(Entries provided Opens)

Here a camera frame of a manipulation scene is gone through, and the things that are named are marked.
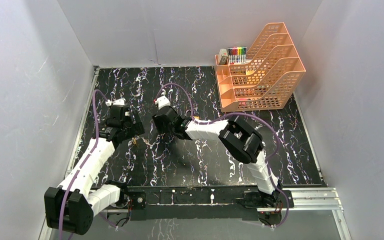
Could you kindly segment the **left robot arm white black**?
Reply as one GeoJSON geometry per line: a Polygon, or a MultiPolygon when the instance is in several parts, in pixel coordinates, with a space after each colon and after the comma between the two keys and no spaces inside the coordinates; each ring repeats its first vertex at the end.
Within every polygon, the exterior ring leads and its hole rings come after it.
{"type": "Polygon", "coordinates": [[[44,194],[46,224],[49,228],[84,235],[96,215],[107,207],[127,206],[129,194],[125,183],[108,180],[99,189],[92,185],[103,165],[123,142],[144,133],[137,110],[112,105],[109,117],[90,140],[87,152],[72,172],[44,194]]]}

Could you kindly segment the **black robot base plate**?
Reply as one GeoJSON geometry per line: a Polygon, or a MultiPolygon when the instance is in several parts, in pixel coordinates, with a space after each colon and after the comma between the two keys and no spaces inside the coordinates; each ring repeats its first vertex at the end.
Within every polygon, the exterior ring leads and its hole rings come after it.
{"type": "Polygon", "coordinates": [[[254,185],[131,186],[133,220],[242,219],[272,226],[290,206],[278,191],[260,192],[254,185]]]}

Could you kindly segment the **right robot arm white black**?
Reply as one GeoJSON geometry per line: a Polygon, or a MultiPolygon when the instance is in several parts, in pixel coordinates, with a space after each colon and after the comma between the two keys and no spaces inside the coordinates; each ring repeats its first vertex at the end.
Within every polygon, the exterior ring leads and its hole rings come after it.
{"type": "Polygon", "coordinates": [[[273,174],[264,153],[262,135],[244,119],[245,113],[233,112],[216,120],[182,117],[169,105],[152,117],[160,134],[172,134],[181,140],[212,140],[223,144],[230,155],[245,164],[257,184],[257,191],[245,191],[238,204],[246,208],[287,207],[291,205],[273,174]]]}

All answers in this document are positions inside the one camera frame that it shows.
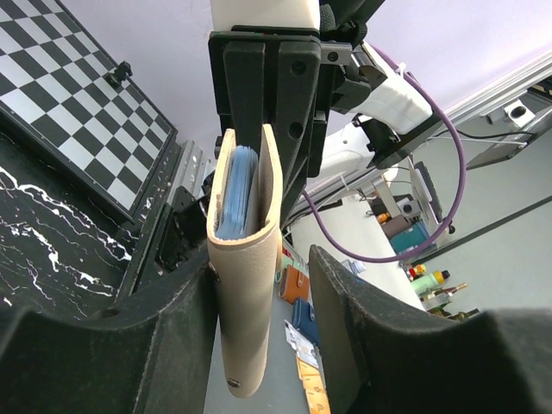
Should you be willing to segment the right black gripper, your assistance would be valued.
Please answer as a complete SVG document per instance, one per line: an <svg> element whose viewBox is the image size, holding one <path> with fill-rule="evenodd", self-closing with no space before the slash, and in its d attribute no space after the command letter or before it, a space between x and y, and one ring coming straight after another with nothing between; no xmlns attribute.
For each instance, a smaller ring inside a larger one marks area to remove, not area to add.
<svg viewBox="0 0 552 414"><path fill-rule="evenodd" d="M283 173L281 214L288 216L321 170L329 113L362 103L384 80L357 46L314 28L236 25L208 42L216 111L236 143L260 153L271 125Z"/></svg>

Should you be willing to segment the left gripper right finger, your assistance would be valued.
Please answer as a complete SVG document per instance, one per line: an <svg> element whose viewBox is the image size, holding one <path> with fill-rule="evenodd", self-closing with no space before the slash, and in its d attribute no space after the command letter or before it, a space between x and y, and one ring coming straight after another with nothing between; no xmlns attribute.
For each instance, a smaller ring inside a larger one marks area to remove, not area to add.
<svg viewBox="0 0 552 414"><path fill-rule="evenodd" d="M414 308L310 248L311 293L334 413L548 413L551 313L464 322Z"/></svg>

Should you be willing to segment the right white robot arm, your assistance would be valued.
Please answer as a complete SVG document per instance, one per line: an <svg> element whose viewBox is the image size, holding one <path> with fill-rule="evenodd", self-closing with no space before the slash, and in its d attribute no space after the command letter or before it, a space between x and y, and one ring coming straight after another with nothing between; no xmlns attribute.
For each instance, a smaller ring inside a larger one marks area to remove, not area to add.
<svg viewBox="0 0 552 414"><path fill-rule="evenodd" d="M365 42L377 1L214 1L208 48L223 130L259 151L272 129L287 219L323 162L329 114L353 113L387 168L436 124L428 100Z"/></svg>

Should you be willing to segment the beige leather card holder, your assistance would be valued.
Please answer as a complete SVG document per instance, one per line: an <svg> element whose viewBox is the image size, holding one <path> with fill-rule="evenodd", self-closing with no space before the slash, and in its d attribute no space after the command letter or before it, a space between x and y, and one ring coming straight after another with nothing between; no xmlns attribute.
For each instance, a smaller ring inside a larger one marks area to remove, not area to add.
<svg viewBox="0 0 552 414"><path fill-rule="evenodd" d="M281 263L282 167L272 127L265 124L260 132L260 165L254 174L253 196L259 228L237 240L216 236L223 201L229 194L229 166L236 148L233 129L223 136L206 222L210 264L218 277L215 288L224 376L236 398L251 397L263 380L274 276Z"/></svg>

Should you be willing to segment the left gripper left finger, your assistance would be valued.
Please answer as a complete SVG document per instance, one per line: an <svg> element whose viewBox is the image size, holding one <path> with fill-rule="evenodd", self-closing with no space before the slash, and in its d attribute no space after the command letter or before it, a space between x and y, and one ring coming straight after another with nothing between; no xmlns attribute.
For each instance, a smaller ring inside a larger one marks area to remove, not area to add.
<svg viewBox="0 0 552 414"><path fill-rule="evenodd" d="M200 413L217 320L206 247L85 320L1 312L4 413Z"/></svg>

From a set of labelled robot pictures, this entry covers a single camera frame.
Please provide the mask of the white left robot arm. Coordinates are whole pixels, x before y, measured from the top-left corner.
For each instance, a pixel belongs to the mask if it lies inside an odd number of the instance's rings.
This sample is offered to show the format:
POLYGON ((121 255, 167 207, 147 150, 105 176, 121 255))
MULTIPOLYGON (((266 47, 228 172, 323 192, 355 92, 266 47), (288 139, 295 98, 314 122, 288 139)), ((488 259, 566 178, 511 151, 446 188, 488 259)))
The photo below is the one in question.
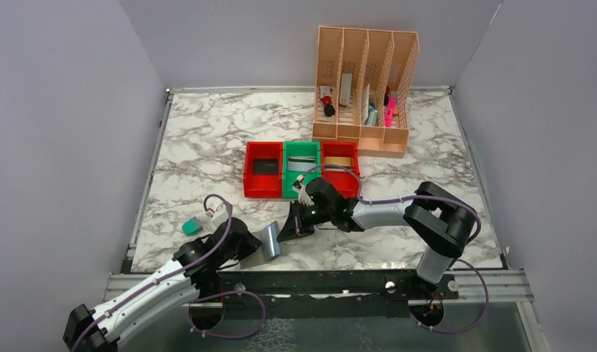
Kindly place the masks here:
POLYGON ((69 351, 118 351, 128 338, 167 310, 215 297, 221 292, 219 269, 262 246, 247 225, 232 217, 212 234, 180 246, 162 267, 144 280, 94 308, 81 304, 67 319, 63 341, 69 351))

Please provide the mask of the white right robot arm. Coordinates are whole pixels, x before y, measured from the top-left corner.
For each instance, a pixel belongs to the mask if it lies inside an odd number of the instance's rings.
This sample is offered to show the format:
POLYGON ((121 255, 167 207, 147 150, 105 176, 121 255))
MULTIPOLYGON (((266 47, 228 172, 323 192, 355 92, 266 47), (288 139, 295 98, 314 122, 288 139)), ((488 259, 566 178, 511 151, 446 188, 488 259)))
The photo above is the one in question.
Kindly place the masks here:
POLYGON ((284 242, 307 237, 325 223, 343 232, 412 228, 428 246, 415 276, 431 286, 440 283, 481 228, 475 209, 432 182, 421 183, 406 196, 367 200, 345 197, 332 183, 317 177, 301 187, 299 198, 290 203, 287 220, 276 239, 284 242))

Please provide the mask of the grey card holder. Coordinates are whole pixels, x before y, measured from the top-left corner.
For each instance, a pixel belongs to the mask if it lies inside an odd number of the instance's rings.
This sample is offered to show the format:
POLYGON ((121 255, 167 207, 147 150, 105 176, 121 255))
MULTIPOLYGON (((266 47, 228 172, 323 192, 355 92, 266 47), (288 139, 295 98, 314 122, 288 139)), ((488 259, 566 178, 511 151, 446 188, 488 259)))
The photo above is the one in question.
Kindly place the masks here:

(Entries provided Closes)

Work request:
Go through the records above. Copy each line in which the string "camera" appears.

Result for this task:
Here a camera frame of a manipulation scene is gone through, and the things that are named are marked.
All answers in this document are positions inside the one camera frame that it shows.
From a set of labelled robot pictures, this entry covers a single camera frame.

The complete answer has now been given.